**Brief:** Please output the section of the listing below that opens with the line containing "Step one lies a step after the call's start" and closes with the line containing "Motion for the", exactly and with nothing else.

**Dataset section:**
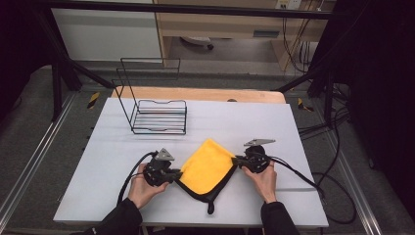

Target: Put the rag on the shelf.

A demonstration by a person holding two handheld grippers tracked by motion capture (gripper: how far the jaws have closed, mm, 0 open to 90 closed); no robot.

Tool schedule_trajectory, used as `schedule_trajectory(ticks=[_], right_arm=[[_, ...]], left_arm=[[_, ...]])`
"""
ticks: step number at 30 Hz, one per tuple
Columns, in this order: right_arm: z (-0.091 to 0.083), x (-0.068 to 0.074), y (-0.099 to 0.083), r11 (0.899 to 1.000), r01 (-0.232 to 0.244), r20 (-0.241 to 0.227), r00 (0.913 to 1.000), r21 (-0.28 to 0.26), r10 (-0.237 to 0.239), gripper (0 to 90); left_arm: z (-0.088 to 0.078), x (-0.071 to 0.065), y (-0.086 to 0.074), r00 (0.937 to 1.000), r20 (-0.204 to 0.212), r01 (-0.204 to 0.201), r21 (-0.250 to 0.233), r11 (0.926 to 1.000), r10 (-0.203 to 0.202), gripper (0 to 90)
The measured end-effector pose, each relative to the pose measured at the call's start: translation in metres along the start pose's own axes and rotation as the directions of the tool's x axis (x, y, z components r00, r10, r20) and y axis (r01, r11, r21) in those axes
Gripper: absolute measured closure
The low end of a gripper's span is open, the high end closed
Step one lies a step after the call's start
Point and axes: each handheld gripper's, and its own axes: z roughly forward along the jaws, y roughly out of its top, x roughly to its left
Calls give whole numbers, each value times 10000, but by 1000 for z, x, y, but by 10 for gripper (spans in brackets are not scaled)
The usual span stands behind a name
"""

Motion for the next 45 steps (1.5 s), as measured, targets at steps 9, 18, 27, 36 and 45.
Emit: schedule_trajectory(ticks=[9,18,27,36,45], right_arm=[[26,25,23,9956,940,-488,9944,7,-939,804],[55,47,43,9807,1954,-929,9764,-21,-1948,803],[55,46,43,9794,2007,-950,9748,-232,-2020,690],[24,39,41,9859,1389,-766,9863,-935,-1463,299],[3,19,23,9892,855,-541,9943,-1189,-924,106]], left_arm=[[-27,-17,-33,9982,-226,561,-90,9984,-563,823],[-37,-33,-55,9959,-599,665,-312,9973,-683,817],[-48,-23,-51,9977,-489,442,-620,9971,-473,694],[-59,16,-29,9947,-894,390,-1263,9912,-505,355],[-40,44,-7,9896,-1334,395,-1085,9933,-540,134]])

**Result:**
Step one lies a step after the call's start
Point and axes: each handheld gripper's, and its own axes: z roughly forward along the jaws, y roughly out of its top, x roughly to its left
Calls give whole numbers, each value times 10000, but by 1000 for z, x, y, but by 10 for gripper (spans in brackets are not scaled)
The usual span stands behind a name
"""

Motion for the next 45 steps (1.5 s), as measured, targets at steps 9, 18, 27, 36 and 45.

Nothing else is needed to finish the exercise.